The title Hannibal in question is Hannibal Lecter, and thus this is a story that just about anyone who’s been around pop culture for the past 25 years knows pretty well.  Lecter, we know, is a famously cunning and psychopathic cannibal who, while in captivity, helps Jodie Foster’s Clarice Starling solve a major serial killer case in Silence of the Lambs.

Hannibal takes place well before Lecter has been captured.  The show stars Hugh Dancy as Will Graham, a character we know from the mediocre Silence of the Lambs prequel Red Dragon, where he was played by Ed Norton.  Here, Will Graham is a veritable super analyst, who has remarkable observational abilities, and more importantly a type of perfect empathy which allows him to relate and take the vantage point of even the most psychotic killers.  His abilities have the negative side effect of making him particularly vulnerable to being mentally destabilized, and Dancy does a very good job of seeming on edge the entire episode. We learn he is not a full FBI agent because he couldn’t pass some sort of stability tests but he is lecturing and helping out with random assignments.

His boss is Jack Crawford, head of FBI Behavioral Sciences, played by Lawrence Fishbourne here, and by Scott Glenn in Silence of the Lambs.  Crawford convinces Graham to take some time to help him out with finding serial killers, even if it means subjecting his psyche to serious angst.  Crawford is the level-headed boss who may not have the intuitive smarts of Graham but knows how to manage and direct people, and he’ll probably have a lot on his hands this season overseeing Graham, and the third member of our key trifecta.

This third member is none other than Hannibal Lecter himself.  Lecter is a renowned psychiatrist, as well as a brilliant psyopath,and  is brought in by Crawford to help develop psychological profiles on cases, including one in the pilot involving a cannibal who is kidnapping college aged girls and killing them.

The show’s critical dynamic is the tete a tete between Graham and Lecter.  Graham knows how to see into the mind of criminals, but only at great vulnerability to his own psyche. Lecter, who, without emotions, can’t be emotionally manipulated himself, knows how to push Graham’s buttons, and how to unnerve him. In this first episode, soon after it is discovered that the killer they’re tracking is a cannibal, there’s another killing that seems to fit the profile.  Graham immediately recognizes the work as that of a copy cat, and describes the killer as an intelligent psychopath who will show no pattern, has no feeling, and will likely never be caught.  Only we, the viewers, know that Lecter in fact committed this crime, and that Graham, unbeknownst to himself, is profiling Lecter perfectly (well, except for the never being caught part).  Lecter toys with Graham, but it seems to possibly be at least partly out of respect.  In fact, whether it was Lecter’s intention or not, it was seeing the incredibly wrong copy cat crime scene that allowed Graham to figure out the correct profile for the killer.
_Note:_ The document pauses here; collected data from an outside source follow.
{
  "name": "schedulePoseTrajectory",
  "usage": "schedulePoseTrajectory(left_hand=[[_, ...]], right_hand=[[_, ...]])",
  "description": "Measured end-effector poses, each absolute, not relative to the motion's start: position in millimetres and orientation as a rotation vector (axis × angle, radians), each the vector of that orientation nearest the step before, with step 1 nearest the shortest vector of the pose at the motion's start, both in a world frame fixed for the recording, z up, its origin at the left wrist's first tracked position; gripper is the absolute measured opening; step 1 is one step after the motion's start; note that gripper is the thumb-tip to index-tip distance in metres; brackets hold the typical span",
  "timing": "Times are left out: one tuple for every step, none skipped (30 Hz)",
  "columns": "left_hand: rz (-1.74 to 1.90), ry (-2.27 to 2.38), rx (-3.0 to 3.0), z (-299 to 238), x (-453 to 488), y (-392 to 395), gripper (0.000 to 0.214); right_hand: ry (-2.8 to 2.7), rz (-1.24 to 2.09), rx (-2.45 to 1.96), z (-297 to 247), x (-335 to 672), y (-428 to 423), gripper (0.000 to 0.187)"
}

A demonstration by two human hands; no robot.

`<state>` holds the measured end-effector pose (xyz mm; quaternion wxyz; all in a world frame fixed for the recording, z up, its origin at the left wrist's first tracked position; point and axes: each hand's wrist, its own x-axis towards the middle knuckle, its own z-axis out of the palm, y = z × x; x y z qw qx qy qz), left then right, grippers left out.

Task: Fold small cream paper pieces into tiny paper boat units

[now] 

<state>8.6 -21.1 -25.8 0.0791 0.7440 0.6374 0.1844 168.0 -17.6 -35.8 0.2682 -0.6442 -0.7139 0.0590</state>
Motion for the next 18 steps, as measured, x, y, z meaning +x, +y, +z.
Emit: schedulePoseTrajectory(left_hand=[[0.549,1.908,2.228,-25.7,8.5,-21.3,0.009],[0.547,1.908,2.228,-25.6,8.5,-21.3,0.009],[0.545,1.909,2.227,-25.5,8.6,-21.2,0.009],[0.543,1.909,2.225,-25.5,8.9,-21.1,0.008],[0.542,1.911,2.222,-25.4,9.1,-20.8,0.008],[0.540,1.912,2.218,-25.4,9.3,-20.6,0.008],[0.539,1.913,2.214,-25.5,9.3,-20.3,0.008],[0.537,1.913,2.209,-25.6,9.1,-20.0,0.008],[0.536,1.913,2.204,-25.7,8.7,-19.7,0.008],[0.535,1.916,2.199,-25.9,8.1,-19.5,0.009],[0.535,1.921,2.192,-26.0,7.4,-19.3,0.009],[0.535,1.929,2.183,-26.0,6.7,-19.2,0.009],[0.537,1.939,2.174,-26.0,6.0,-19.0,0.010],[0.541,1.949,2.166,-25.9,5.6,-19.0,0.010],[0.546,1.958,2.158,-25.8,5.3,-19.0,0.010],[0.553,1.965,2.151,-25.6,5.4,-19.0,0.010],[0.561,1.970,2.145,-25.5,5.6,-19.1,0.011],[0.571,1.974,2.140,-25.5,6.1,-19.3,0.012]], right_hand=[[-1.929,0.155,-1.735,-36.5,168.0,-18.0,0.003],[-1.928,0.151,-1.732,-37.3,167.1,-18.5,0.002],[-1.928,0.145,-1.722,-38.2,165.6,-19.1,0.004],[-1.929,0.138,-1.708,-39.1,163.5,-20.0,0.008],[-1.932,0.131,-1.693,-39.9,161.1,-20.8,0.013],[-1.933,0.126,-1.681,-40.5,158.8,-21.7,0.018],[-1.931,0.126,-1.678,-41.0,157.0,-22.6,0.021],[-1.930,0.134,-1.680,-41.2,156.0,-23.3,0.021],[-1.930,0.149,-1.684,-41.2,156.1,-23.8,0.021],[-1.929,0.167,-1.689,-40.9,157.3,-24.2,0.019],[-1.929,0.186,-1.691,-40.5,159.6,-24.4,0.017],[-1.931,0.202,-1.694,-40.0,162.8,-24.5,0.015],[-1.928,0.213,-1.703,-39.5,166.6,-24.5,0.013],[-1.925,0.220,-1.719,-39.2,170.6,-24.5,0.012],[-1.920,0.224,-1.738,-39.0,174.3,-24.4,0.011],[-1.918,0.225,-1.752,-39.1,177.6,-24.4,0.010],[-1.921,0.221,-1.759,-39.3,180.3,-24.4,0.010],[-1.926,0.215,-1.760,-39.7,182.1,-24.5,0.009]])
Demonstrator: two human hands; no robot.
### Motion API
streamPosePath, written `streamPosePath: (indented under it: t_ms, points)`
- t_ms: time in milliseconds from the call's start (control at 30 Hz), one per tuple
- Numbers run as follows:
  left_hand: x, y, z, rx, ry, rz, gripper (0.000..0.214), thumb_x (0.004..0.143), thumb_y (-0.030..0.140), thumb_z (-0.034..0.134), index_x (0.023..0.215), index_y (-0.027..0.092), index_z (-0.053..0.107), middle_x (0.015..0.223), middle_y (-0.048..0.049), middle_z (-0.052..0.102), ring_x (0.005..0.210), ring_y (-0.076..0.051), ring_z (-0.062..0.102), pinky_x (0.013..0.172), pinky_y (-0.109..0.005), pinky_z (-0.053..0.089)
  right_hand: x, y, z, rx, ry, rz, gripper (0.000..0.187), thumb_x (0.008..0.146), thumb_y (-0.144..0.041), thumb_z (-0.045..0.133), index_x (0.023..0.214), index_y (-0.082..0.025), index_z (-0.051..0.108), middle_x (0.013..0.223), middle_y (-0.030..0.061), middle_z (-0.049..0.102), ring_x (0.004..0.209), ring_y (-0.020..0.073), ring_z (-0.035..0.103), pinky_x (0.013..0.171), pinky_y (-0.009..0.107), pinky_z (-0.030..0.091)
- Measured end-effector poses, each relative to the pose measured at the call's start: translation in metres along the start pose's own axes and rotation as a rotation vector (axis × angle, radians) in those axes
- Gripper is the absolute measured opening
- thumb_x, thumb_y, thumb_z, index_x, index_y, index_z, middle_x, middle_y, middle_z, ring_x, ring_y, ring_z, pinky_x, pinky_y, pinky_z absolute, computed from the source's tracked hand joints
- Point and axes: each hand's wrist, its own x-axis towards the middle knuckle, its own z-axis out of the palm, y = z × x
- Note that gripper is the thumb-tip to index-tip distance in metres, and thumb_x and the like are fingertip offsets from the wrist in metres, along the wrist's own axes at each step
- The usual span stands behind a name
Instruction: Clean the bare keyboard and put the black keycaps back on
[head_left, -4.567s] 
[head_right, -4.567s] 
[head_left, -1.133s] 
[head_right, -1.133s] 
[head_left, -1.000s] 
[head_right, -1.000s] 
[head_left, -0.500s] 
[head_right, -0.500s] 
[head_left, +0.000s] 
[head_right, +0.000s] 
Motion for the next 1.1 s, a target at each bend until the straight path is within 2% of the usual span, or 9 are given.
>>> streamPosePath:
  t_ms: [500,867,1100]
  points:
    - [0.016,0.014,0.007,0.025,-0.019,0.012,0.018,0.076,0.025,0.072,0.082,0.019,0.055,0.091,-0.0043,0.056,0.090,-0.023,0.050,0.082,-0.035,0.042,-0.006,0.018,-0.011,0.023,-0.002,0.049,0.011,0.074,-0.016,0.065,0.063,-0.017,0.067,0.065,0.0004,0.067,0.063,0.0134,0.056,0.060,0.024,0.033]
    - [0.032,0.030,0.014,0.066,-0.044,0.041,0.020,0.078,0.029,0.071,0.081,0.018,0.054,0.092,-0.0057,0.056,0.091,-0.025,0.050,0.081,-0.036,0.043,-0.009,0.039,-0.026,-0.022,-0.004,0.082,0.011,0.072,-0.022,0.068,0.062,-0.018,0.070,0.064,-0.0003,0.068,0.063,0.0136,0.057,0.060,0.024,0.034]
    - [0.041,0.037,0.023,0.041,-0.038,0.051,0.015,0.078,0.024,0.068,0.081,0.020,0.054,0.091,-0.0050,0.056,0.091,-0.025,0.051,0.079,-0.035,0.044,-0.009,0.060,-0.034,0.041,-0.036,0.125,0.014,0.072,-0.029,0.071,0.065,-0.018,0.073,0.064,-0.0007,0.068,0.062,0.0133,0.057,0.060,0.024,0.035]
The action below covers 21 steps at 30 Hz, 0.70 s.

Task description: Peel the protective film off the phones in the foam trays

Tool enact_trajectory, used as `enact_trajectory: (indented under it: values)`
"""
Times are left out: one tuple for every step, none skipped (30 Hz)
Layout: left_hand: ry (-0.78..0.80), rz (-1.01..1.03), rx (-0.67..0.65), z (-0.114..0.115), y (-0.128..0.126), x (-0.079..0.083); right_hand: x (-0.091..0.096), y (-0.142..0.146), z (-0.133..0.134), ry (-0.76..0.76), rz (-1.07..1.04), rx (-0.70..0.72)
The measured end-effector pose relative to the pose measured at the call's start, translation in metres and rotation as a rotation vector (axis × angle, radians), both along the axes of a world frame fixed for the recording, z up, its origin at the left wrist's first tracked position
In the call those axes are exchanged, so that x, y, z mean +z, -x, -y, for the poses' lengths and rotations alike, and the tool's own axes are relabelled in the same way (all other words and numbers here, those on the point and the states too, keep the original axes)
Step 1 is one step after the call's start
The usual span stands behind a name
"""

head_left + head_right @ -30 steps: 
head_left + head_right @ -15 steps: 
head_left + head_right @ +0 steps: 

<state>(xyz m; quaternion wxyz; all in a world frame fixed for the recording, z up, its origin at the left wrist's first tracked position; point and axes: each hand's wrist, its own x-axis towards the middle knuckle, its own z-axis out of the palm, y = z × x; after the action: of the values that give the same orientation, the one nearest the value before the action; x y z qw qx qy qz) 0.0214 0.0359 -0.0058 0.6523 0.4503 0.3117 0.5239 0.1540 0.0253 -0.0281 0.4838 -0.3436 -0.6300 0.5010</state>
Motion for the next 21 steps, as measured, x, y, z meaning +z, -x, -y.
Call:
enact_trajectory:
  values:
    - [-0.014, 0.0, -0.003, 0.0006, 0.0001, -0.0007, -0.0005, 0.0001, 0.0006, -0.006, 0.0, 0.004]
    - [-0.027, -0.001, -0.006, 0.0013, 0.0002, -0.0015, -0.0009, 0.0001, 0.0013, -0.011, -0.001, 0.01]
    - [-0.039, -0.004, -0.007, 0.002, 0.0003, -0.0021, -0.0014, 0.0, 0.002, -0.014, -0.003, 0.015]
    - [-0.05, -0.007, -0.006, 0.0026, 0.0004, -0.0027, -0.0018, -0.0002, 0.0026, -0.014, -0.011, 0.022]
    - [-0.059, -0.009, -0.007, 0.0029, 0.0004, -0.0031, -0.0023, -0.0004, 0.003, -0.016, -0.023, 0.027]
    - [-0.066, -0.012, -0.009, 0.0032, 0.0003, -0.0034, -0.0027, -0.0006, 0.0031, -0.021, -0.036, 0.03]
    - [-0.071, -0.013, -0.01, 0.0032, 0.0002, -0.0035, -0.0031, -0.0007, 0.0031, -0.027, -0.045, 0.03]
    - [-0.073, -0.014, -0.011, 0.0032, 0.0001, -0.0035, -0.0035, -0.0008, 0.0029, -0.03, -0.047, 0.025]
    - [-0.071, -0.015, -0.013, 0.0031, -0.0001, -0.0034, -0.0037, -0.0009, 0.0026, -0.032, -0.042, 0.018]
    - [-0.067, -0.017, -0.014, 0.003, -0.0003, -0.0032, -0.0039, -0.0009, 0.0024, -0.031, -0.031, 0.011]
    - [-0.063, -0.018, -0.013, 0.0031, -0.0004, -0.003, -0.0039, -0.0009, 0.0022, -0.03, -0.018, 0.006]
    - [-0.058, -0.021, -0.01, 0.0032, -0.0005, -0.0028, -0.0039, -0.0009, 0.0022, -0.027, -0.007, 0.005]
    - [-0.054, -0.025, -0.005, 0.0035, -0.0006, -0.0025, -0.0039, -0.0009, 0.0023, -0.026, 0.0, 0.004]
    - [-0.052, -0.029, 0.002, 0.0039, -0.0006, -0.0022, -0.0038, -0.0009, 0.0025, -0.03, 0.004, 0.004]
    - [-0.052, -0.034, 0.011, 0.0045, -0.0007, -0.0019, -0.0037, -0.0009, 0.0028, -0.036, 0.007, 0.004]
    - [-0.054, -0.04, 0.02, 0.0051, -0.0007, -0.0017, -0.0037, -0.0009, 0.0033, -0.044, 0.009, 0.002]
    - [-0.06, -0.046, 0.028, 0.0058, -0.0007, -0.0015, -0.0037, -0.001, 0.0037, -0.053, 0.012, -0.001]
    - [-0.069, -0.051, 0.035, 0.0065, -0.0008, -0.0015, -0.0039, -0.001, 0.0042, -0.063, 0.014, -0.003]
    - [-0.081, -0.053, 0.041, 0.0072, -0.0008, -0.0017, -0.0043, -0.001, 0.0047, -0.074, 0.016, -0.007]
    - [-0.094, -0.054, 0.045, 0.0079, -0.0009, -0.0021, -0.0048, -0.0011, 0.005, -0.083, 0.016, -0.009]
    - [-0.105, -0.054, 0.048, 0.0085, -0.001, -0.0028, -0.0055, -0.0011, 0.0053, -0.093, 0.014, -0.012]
We also have to suffer through knowing Hannibal is super evil while the characters keep bringing him on board to help them on investigations, placing him in an ideal position to sabotage their cases. In the first episode, he warns their killer, right before they get to him, giving him a chance to kill his wife and severely injure his daughter.

Hannibal has a lot of procedural aspects.  I would guess, without knowing for sure as I’ve only seen the first episode, that each episode at least initially will involve the investigation of a new serial killer.  I was drawn in more than I usually am by procedurals.  Part of this was perhaps due to the high stakes of psychopathic serial killers, and part may have been due to the cinematic qualities of the pilot. One episode felt more like a suspense film than, say, a CSI episode , and the thirteen episode format might help protect that per episode special-ness more than a longer traditional network format.  I think a successful Hannibal can share aspects of two of my favorite current shows, Sherlock and Justified.  Sherlock has the same case per episode format with a more cinematic feel (it helps that Sherlock episodes are double length) and the same genius investigator type in the lead.  Hannibal looks like what Sherlock might be like if Sherlock and Moriarty were working side by side before they were official arch enemies.   Justified began as a rough procedural but morphed in a more and more serial show. The extended arcs made it significantly better but even the individual procedural episodes were a notch above the average, due to the strong character profiles and style built into the show.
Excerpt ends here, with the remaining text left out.